My interest in how wealth is distributed has grown over the years from non-existent to almost obsessive (check out the SocialTrade stack dedicated to Wealth Distribution). It’s particularly on my mind these days for two related reasons: (1) the staggering surge of wealth, particularly since the financial crisis; (2) the proximity of that wealth to me personally, since I am surrounded by Silicon Valley zillionaires.
I used to be very naive about money. In my teens, I thought it was a fairly accurate representation of one’s abilities and intellect……….a scoreboard of the meritocracy. Suffice it to say I don’t think like this anymore. In some societies, it is little more than a measuring stick of dumb luck or criminal abilities, whereas in others it is, at best, a very crude approximation of the value one has created in their lifetime.
From time to time, I reflect on my own very middle-class childhood. In those days, during the late 1970s, there was a much larger middle class, and the gap between rich and poor wasn’t so vast. In my neighborhood, if your dad earned $35,000 a year, your family was doing just great, and if he made $50,000, you were “rich.”

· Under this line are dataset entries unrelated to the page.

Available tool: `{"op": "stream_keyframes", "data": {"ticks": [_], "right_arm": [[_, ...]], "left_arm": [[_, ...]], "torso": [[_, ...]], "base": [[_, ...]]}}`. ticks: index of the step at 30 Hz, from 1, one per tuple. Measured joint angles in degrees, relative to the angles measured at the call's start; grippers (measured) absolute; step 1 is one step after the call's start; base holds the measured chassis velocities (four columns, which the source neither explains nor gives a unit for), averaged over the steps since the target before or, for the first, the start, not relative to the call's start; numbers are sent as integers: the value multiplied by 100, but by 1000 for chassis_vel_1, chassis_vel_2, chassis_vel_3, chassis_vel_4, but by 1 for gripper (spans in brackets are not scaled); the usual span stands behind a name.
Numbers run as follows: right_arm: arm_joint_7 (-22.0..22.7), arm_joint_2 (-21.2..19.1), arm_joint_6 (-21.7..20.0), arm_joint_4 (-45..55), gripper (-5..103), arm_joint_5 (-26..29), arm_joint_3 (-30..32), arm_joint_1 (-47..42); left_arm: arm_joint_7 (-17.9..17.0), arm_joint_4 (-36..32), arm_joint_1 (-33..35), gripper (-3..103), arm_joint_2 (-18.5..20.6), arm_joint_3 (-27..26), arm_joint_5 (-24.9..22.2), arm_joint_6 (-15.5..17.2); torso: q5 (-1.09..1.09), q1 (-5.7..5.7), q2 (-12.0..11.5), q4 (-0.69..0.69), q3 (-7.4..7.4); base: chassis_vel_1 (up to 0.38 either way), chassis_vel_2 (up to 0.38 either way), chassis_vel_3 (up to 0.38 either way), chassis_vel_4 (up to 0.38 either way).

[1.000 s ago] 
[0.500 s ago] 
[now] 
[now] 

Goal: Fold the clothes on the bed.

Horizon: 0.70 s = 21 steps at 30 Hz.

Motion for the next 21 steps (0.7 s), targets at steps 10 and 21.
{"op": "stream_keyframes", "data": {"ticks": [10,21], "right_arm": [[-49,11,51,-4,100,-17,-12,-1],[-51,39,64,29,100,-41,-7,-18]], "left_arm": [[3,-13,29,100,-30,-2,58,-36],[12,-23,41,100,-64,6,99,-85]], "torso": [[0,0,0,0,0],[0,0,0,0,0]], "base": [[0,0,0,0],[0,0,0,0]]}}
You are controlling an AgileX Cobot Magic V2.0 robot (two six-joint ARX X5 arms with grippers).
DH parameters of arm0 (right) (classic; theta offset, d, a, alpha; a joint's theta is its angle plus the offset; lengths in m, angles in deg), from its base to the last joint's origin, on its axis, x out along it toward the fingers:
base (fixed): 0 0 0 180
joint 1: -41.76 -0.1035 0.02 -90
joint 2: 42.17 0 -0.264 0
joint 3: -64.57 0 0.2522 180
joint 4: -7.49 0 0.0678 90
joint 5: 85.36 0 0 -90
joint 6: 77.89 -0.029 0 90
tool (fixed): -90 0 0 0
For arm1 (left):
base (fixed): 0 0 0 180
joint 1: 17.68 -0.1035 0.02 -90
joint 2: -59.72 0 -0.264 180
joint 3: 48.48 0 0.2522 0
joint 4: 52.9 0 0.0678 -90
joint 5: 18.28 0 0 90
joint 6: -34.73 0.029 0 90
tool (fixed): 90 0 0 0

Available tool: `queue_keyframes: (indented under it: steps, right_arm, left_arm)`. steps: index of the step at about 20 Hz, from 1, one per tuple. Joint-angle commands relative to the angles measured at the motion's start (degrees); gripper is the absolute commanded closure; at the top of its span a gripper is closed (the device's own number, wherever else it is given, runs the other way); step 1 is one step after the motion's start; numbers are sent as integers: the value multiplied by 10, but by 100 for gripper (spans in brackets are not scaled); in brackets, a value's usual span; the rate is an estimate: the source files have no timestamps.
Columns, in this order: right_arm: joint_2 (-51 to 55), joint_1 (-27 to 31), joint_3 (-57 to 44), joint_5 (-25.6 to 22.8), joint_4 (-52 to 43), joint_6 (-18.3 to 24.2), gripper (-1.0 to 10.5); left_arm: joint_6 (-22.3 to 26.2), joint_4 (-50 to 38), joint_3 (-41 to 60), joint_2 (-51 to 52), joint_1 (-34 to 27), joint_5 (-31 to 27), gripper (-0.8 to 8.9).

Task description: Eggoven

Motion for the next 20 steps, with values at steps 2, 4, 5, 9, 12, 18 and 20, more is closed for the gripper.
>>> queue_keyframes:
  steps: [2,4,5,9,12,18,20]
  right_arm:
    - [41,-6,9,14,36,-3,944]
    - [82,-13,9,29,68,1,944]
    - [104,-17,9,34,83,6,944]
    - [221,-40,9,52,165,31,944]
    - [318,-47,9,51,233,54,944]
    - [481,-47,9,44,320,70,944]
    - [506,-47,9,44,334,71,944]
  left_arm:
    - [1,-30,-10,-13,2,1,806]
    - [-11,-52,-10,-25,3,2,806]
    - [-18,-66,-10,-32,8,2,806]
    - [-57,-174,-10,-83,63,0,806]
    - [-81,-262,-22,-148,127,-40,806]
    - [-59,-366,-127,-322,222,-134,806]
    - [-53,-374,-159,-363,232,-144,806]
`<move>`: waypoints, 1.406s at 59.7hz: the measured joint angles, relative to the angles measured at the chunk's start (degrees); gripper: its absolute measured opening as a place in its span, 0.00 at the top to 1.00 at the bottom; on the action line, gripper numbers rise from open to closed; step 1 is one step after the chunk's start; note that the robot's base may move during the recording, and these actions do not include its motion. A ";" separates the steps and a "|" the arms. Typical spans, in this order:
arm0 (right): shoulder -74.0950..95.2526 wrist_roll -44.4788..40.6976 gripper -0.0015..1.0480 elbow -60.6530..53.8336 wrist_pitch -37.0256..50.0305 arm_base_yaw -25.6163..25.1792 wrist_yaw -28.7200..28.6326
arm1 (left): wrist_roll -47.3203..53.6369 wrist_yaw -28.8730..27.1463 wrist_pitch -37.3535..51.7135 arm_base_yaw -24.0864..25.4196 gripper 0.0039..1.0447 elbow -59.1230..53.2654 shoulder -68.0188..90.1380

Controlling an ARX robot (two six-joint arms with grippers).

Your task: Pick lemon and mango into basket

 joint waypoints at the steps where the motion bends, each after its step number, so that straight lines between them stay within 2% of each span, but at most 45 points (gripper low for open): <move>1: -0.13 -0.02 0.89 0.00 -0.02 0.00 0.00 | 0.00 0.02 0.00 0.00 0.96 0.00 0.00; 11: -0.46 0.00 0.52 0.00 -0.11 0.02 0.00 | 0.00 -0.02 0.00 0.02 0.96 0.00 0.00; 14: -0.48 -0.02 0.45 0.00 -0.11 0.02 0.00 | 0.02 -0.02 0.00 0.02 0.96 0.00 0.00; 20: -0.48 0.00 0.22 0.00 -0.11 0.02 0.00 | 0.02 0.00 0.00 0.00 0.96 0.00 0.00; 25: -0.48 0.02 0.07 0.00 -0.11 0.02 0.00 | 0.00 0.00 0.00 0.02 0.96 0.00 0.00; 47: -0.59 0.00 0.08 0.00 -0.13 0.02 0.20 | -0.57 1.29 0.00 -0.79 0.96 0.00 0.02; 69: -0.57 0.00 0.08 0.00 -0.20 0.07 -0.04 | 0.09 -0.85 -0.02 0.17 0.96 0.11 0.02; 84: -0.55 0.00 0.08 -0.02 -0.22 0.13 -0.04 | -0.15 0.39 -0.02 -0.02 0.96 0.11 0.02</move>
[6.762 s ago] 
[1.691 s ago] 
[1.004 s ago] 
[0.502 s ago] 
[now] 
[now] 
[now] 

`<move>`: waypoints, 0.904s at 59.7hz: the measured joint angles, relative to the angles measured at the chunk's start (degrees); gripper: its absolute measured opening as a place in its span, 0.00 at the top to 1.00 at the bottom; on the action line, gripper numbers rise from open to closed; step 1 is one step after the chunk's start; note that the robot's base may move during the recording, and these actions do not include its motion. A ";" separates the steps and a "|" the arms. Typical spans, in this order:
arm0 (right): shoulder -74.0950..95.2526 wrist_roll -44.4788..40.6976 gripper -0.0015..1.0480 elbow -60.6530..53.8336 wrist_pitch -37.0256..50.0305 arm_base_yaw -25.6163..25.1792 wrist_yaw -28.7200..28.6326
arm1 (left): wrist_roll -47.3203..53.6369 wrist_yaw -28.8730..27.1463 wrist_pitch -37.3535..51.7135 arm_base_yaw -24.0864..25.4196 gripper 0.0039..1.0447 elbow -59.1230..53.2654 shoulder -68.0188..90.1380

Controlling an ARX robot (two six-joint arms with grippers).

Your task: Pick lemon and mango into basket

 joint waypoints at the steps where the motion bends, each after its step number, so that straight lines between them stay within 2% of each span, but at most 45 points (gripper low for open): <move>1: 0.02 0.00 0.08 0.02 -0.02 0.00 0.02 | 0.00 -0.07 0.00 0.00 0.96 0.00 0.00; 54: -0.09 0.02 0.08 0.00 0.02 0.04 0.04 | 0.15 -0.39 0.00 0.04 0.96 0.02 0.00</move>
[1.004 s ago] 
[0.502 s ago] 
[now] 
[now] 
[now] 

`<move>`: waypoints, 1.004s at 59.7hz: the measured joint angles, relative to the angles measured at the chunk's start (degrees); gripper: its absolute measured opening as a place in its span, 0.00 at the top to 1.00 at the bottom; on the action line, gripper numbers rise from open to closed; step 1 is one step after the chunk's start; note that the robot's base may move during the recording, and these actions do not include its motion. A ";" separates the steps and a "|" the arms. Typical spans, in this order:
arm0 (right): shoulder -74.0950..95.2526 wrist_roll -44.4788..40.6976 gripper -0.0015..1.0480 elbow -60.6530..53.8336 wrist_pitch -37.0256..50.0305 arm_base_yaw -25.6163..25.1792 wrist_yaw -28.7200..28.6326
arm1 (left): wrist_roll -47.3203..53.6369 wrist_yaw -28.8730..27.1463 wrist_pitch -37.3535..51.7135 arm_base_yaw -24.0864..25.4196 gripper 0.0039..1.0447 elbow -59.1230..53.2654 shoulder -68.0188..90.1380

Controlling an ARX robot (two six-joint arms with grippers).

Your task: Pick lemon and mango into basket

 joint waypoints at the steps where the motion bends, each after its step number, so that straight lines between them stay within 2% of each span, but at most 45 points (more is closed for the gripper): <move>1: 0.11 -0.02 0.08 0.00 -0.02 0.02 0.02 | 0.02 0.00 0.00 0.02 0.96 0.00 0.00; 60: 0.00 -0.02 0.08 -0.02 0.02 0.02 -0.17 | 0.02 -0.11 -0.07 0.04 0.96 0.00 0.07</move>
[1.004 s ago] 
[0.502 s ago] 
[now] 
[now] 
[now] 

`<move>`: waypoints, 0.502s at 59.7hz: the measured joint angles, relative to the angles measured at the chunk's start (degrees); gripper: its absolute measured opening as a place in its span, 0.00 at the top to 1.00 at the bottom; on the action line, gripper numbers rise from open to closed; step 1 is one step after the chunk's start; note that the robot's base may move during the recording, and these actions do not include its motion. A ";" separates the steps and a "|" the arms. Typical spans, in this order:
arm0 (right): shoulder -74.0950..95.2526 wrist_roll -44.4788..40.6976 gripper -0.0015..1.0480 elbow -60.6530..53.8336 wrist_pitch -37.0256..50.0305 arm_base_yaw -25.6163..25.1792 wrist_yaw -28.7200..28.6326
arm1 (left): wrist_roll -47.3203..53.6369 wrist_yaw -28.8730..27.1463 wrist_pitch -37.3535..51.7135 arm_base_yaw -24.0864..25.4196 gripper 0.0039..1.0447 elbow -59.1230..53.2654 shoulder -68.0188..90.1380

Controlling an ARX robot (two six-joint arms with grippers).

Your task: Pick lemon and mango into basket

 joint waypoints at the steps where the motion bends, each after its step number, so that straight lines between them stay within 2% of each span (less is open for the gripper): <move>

I think back to some memories of privation during those days. To be clear, I was not impoverished, and the feelings of “want” weren’t acute, such as those felt by the hungry. But even in those days of a societal wealth basis that was fairly evenly spread, I felt the sting of something lacking.
One specific example was my trumpet. One of my older brothers was quite good with the trumpet, and I got his hand-me-down trumpet when I entered the 7th grade. I had no aspirations of being any kind of musician, and my trumpet skills were mediocre, but I’ve got to tell you, I was embarrassed. The brass on the trumpet was largely worn away, looking somewhat like a car whose paint coat was gone, exposing mostly primer. The other kids had gleaming new trumpets with pristine coats of unblemished brass. Mine looked like something from the Sanford & Son salvage yard.
My family rarely discussed money, and out of a sense of familial esprit-de-corps, I avoided asking my parents for anything. But I do remember on more than one occasion bringing up the idea of having the trumpet refinished with a fresh coat of brass. It wouldn’t cost as much as a new instrument, and frankly I really just wanted to put an end to the teasing. But they always said no.
The year before, there was a more subtle “poverty” that I remember. Once a month, Scholastic Publications would accept orders from our 6th grade class. There were a variety of paperback books and magazines that kids could order – – the kind of brightly-colored, garish stuff that kids like to read (I think Scholastic’s own kids magazine at the time was called Pizzazz). Here again, not wanting to ask my parents for any money, I never ordered anything. Most of the other kids did. We’re not talking big money here. I suppose most of the orders were for five or ten bucks. But I never ordered a thing.
The hard part for me was when the box arrived. The teacher had it behind her desk, and about fifteen minutes before the closing bell, she’d open it up and distribute all the goods. I felt like Charlie Bucket at the very end of Willy Wonka’s “Candy Man” song, where he’s watching through the window at all the other kids who got cool stuff, and he got none.
Good heavens, this is starting to sound terribly maudlin. I want to stress again, it’s not like I was a Dickensian street urchin, roaming hungry through the streets of Louisiana. Far from it. But I definitely got a strong sense of what it felt like to want something and not have it. Go through this enough times as a kid, and it sticks. It might even stick for a few decades, and push itself into a blog post.
I suppose the “purest” form of this kind of thing was when kids would try to compare the salaries of their fathers. This was back in the 70s, and it was a close equivalent of “my dad can beat up your dad”. It seems terribly quaint now, since the figures were so much smaller, and the spread between rich and poor was so much tighter, but I distinctly remember telling a friend of mine that my father made $30,000 a year. His instant response was that if my dad made $30,000 a year, his dad made $40,000 a year. And I believed him, because they had a maid, and pure white wall-to-wall carpets, and everything always seemed so clean and perfect.
I hate that kids have any awareness of class. But what gnaws at me is that in the 1970s, wealth was actually as evenly distributed as it had ever been in the United States, and all these little stings were nothing compared to what people must feel today. I abandoned my own materialism a long time ago. And as for jealously, I am largely shed of it. If I weren’t, I would lose my mind in a place like this.
We are a very ill society, and, at times, a sorry race. Kindness and generosity are the only antidote. I try to conjure up both in myself, because it’s the only meaningful answer to those menacing memories of the past.